▶ _Exercise_: When the word "image" shows up in a line of the records below, copy that line.

(Records contained in a dataset)
☆ ☆ ☆ ☆ ☆
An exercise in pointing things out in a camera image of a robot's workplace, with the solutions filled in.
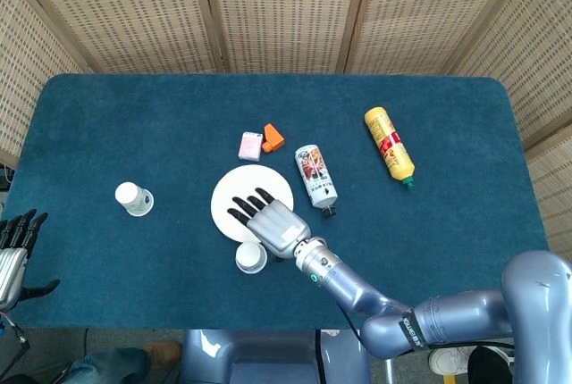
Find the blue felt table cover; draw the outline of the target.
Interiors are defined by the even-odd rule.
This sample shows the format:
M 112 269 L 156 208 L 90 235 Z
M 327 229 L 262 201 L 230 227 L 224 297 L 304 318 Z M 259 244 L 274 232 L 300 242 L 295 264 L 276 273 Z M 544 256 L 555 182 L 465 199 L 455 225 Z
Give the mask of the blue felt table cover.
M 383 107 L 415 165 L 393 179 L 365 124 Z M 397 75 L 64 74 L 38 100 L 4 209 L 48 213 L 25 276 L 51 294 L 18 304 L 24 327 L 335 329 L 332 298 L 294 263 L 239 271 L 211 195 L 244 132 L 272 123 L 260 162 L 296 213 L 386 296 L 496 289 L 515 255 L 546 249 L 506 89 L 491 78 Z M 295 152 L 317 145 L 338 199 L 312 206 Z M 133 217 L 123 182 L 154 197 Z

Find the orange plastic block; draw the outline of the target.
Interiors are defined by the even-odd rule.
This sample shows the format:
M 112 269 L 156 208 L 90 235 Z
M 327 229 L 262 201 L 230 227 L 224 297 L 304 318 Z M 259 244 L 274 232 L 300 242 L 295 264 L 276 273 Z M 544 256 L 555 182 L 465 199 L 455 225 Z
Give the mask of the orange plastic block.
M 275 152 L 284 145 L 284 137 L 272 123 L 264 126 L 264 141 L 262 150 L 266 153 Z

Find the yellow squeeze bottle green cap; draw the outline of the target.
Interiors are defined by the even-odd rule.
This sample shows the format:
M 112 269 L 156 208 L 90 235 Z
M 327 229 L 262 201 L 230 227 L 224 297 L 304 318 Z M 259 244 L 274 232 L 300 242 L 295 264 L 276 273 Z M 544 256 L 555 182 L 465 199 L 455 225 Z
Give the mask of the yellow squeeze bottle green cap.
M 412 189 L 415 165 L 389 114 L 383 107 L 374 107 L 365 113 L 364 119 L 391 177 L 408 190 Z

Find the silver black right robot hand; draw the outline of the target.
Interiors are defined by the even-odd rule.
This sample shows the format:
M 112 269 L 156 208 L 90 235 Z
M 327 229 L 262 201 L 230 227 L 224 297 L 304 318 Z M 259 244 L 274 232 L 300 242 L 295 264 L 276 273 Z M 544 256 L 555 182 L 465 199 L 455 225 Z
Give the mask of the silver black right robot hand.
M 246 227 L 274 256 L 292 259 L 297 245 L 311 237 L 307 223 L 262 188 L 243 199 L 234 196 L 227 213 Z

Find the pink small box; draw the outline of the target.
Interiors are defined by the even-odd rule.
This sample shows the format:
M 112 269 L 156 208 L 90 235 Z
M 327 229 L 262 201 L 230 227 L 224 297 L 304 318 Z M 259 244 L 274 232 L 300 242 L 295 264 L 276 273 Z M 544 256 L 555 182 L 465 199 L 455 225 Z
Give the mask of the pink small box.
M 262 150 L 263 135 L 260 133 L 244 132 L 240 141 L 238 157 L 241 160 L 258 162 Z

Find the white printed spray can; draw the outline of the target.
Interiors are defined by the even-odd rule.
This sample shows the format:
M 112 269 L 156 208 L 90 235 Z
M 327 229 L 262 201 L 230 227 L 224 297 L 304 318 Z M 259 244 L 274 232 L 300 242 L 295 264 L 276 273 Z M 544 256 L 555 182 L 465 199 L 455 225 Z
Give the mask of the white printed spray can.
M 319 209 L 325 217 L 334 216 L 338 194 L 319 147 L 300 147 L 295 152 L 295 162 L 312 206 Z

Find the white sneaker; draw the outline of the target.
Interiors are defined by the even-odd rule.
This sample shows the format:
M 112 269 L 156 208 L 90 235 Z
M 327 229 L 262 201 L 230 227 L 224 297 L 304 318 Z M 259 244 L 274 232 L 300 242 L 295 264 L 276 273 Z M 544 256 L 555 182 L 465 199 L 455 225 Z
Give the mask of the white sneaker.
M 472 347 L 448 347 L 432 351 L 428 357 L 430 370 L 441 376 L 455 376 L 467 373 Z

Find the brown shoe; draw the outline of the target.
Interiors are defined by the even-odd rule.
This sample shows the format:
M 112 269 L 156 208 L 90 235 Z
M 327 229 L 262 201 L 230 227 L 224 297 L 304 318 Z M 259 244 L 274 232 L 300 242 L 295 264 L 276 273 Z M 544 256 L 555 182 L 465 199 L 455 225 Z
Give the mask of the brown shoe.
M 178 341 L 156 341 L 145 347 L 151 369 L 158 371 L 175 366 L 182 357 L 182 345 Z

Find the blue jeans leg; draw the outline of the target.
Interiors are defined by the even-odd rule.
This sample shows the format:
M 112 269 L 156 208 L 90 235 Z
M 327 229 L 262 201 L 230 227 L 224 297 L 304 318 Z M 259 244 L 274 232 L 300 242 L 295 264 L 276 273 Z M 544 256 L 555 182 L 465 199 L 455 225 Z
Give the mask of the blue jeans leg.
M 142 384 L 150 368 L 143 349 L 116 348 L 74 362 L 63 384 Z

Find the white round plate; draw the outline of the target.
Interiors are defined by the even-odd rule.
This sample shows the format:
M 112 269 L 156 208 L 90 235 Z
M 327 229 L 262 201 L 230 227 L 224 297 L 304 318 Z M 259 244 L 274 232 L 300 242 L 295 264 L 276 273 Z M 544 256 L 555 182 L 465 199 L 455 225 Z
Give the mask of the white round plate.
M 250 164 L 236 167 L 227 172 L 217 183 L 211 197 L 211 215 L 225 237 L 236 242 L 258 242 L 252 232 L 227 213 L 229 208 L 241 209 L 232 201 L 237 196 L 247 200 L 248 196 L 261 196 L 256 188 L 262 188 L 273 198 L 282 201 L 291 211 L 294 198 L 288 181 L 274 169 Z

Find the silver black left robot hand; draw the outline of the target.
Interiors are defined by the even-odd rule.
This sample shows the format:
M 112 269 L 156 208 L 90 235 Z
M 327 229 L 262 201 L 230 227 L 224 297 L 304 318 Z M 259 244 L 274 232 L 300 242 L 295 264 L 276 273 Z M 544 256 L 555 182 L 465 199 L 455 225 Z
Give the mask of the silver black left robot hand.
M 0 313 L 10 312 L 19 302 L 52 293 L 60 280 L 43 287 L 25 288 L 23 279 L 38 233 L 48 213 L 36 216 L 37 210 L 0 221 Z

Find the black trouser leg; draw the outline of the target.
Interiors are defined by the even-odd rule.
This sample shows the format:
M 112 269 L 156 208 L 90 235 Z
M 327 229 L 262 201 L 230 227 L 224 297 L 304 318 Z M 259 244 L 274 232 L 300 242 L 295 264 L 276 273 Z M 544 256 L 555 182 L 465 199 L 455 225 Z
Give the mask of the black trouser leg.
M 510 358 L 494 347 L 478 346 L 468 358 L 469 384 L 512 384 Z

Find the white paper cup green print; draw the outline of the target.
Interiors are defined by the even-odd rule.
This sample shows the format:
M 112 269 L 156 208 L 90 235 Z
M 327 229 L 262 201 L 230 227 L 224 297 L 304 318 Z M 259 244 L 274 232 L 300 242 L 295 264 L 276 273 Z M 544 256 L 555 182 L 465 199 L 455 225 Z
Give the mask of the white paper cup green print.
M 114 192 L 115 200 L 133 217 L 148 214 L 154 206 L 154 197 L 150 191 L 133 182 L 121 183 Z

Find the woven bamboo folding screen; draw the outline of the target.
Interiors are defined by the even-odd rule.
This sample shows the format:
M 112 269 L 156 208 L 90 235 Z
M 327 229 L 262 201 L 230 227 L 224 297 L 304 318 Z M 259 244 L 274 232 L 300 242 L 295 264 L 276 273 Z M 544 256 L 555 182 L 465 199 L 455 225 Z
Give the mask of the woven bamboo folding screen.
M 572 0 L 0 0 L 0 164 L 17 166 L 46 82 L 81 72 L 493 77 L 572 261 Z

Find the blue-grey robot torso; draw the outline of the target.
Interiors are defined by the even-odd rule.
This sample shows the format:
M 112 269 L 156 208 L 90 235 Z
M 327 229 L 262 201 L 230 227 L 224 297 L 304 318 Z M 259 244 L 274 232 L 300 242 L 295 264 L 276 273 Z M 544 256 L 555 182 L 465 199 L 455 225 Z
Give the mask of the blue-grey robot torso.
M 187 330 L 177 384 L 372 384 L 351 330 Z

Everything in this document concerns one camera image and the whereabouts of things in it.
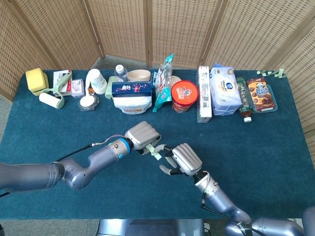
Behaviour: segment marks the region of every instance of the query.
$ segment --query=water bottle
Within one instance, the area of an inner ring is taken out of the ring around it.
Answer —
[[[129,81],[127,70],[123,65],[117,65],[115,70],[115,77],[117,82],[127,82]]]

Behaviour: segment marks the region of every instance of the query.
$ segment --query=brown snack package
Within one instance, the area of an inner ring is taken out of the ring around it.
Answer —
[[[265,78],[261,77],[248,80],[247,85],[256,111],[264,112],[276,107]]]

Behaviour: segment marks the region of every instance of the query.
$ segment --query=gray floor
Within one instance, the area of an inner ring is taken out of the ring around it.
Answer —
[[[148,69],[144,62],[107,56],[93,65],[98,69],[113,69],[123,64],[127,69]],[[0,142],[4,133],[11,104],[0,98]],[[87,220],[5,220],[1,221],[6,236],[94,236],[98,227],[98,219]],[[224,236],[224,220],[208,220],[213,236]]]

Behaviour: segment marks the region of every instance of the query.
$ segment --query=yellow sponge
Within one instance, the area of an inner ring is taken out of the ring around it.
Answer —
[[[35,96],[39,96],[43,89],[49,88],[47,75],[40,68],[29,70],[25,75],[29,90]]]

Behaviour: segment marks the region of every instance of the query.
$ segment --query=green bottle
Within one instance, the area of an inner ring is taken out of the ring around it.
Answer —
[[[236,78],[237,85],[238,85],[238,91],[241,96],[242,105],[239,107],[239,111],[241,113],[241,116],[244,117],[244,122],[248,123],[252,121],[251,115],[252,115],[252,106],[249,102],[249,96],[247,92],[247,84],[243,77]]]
☆ ☆ ☆ ☆ ☆
▶ _Task output_:
An exercise in pointing things out in a camera image of a robot's workplace, with the solutions filled in.
Everything in this document concerns one camera image and the whereabouts of things in it.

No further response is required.